### EXERCISE DETAILS
Output, word for word, the lines of this listing that fall between the line with "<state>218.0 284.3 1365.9" and the line with "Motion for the", counting both of those lines, and no others.
+--
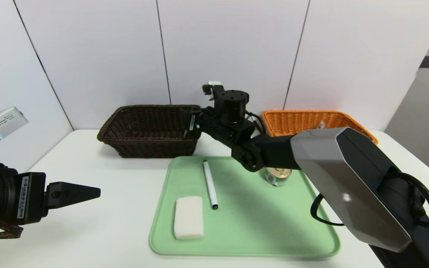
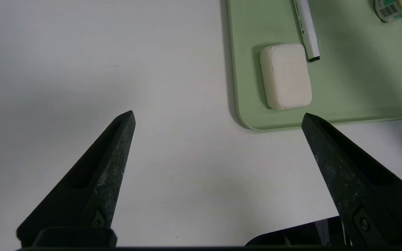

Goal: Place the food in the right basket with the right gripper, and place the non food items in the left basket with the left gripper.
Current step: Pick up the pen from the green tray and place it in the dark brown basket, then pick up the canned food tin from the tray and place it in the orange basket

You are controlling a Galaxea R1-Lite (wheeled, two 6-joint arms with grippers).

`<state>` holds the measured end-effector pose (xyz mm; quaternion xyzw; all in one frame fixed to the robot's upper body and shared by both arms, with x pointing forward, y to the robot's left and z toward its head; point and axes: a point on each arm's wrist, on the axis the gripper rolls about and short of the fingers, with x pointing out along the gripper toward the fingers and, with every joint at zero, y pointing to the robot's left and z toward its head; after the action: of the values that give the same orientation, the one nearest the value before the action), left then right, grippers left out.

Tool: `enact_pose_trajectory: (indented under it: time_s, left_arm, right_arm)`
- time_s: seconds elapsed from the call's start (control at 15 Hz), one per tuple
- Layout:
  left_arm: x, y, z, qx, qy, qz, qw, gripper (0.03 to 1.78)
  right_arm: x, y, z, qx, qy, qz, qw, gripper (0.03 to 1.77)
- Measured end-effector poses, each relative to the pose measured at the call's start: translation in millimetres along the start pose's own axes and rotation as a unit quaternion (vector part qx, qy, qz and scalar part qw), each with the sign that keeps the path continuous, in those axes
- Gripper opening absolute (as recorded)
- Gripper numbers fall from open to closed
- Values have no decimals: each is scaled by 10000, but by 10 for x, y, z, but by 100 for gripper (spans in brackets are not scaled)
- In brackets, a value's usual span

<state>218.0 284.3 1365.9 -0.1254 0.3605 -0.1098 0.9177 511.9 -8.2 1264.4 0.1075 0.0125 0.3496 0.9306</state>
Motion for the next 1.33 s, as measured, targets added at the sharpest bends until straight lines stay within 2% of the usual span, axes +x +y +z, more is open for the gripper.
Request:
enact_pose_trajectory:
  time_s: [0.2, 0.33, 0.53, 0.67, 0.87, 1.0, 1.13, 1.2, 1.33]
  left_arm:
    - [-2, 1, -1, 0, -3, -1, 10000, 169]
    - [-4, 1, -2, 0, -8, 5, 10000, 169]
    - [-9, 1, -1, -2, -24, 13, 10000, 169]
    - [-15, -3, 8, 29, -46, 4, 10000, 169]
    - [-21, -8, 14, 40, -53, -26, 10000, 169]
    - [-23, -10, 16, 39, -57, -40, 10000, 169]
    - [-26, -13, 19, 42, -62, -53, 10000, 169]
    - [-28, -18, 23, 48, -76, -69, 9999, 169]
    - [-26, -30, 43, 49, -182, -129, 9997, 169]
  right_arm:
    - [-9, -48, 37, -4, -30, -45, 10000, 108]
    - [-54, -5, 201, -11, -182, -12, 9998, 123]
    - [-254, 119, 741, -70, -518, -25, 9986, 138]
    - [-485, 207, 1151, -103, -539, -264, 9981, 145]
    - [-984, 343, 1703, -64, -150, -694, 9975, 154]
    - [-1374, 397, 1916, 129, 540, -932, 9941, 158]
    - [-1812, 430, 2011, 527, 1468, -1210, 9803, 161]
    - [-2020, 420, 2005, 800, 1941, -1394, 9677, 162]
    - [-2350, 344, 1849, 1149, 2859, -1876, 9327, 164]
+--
### ANSWER SECTION
<state>218.0 284.3 1365.9 -0.1254 0.3605 -0.1098 0.9177 511.9 -8.2 1264.4 0.1075 0.0125 0.3496 0.9306</state>
Motion for the next 1.33 s, as measured, targets added at the sharpest bends until straight lines stay within 2% of the usual span, axes +x +y +z, more is open for the gripper.

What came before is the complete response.